* [PROBLEM]:
Could you please return each line of the data that has the word "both"?

────

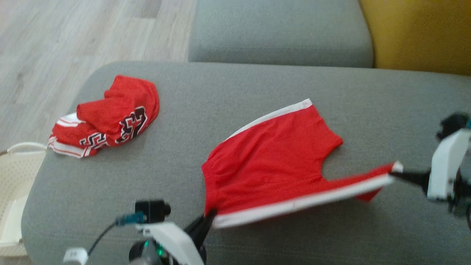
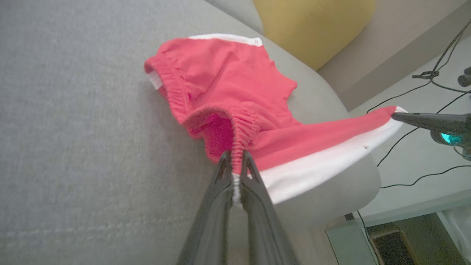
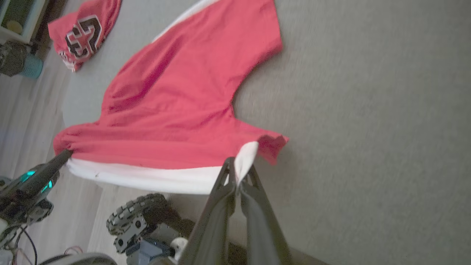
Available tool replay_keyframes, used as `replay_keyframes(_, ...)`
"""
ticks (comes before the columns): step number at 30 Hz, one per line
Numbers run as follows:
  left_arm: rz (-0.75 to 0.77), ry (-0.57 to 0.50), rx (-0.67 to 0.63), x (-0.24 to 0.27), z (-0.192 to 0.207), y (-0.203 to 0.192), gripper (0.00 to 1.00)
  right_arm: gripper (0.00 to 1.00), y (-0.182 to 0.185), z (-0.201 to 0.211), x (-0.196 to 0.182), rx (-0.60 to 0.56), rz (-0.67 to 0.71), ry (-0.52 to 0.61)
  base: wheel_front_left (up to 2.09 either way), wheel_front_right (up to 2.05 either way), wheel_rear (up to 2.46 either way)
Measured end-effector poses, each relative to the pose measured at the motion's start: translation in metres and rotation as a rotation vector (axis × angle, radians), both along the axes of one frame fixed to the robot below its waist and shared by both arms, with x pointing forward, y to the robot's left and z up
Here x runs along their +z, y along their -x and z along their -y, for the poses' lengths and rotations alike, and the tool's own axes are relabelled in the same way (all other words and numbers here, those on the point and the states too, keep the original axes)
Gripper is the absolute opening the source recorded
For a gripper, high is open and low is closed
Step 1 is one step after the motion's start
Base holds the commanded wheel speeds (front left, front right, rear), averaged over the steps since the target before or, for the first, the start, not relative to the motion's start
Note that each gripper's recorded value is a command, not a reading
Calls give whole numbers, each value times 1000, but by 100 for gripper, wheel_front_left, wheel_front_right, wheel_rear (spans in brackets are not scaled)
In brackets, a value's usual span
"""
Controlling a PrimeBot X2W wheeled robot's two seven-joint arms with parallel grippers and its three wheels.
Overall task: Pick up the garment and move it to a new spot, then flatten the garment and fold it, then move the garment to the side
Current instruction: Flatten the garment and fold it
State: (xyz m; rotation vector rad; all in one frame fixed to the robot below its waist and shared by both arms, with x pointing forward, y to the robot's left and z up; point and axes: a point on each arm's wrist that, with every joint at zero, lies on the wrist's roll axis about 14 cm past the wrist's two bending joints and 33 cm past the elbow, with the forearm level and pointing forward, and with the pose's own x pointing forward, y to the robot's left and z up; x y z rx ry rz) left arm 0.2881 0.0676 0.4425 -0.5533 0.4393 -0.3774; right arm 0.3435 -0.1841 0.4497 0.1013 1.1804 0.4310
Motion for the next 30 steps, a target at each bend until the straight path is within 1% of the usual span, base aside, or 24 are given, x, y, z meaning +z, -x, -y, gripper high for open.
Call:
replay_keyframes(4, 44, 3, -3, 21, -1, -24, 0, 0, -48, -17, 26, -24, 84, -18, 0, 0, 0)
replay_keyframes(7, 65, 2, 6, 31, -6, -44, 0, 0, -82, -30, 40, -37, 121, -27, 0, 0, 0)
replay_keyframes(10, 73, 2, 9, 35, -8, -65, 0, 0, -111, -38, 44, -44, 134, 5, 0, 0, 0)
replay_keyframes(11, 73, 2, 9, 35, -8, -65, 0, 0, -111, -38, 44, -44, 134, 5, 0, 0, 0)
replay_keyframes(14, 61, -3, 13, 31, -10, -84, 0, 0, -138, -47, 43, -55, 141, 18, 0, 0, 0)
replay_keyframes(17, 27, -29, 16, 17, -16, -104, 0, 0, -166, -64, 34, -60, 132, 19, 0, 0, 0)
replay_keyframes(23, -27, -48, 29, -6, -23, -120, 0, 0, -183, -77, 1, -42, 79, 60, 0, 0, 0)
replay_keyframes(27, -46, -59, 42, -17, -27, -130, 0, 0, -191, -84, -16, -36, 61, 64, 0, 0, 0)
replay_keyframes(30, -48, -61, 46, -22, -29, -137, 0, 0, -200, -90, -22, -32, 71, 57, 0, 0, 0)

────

* [SOLUTION FOR THIS EXERCISE]:
Measured end-effector poses, each relative to the pose measured at the motion's start: translation in metres and rotation as a rotation vector (axis × angle, radians), both along the axes of one frame fixed to the robot below its waist and shared by both arms, with x pointing forward, y to the robot's left and z up
State: (xyz m; rotation vector rad; all in one frame fixed to the robot below its waist and shared by both arms, with x pointing forward, y to the robot's left and z up; point and axes: a point on each arm's wrist that, with every joint at zero, lies on the wrist's roll axis about 14 cm past the wrist's two bending joints and 33 cm past the elbow, with the forearm level and pointing forward, and with the pose's own x pointing forward, y to the robot's left and z up; x y z rx ry rz) left arm 0.2881 0.0676 0.4425 -0.5533 0.4393 -0.3774; right arm 0.3435 -0.1841 0.4497 0.1013 1.1804 0.4310

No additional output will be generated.